FIGURE LEGENDS
Figure 1. a) Pie chart showing the composition of the ex-VUS set by variant consequence type. b) Receiver Operating Characteristic (ROC) curves for our initial Random Forest, Support Vector Machine (SVM), and Multilayer Perceptron (MLP) based models, and CADD, REVEL, and PolyPhen. Our models are drawn with thicker lines. c) Bar graph showing the change in the Area Under the Curve (ΔAUC) for each variant consequence type in the ex-VUS sample, comparing the models developed before and after including CADD as a feature for model training. d) Receiver Operating Characteristic (ROC) curves for Random Forest, Support Vector Machine (SVM), and Multilayer Perceptron (MLP) based models trained including CADD phred score as a feature, and CADD, REVEL, and PolyPhen. Our models are shown with thicker lines.

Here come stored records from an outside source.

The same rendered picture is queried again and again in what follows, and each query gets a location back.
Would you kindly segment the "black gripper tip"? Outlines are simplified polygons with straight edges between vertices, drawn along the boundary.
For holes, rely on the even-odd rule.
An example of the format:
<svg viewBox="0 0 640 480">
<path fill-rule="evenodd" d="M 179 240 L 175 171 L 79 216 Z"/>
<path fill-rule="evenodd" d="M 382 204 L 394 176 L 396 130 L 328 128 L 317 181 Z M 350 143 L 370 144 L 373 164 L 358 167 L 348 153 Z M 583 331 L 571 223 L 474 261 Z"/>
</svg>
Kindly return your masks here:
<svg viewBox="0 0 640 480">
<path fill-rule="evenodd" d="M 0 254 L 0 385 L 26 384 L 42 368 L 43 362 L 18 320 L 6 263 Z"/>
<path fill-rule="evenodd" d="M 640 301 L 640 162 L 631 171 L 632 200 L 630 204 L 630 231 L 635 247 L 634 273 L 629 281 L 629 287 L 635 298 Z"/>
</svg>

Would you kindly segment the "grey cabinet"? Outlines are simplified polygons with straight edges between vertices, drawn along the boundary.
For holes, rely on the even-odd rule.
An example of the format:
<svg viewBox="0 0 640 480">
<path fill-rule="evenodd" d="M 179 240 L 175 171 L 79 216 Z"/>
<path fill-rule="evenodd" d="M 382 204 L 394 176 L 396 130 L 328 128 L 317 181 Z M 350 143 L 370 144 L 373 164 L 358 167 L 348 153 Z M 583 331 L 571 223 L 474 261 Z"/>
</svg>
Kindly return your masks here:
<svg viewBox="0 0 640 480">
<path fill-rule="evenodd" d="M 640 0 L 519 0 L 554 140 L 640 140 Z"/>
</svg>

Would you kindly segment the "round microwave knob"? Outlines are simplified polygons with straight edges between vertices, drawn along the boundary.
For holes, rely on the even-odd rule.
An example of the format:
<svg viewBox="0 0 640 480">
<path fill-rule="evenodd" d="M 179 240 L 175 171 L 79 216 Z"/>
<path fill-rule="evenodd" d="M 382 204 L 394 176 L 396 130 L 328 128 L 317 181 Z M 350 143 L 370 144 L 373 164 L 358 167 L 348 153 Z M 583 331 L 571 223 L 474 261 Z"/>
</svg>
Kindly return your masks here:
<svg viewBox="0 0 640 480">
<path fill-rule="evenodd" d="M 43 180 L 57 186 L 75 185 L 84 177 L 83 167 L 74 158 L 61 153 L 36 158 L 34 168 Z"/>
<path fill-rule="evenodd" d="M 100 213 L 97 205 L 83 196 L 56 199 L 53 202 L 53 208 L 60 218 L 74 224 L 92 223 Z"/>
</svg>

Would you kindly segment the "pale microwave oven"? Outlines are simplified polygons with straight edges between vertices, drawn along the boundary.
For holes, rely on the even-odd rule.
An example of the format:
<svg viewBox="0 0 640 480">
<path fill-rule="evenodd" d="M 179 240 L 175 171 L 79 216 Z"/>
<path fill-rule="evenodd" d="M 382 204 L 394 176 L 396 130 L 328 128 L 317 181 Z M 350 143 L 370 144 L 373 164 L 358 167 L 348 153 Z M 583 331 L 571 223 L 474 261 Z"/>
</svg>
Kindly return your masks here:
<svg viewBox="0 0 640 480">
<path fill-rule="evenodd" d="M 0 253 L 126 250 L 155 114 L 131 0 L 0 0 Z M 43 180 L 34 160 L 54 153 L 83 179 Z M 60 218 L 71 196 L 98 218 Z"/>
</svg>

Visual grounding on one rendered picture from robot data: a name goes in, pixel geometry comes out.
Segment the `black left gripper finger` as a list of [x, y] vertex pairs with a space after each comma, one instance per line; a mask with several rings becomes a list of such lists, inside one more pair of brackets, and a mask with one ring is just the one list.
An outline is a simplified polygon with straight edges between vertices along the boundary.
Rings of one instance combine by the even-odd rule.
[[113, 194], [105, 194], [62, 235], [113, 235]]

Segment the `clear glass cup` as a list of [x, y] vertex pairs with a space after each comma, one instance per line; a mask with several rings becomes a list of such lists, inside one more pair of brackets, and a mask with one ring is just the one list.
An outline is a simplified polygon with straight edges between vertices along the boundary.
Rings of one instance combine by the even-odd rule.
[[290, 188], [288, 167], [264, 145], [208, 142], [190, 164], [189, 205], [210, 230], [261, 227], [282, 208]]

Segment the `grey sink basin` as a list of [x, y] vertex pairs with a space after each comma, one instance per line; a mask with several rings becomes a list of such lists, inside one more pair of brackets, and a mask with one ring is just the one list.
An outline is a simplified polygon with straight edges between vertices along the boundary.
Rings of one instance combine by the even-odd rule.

Figure 2. Receiver Operating Characteristic (ROC) curves for the Random Forest (RF), Support Vector Machine (SVM), and Multilayer Perceptron (MLP) models trained including CADD phred score as a feature. Curves for our models are shown in thicker lines along with benchmarked scores for a) missense , b)splice , c) synonymous , d)non-coding mRNA , e) intron , f), coding INDEL , g)intergenic , h) other variant types, and i) all variant consequence types.
Figure 3. Distribution of values of 1-SIFT, PolyPhen, and Revel scores for Benign AND Pathogenic variants, and variants of Uncertain Significance. For the Variants of Uncertain Significance, the thresholds for each of the ACMG categories are displayed.
Figure 4. Distribution of probability of pathogenicity values for variants currently classified as Variants of Uncertain Significance on ClinVar for a) the Random Forest (RF) based model, b) the Support Vector Machine (SVM) based model, and c) the Multilayer Perceptron (MLP) based model. Additionally, d) shows a pie chart of the predictions of the RF based model for the current VUS on ClinVar.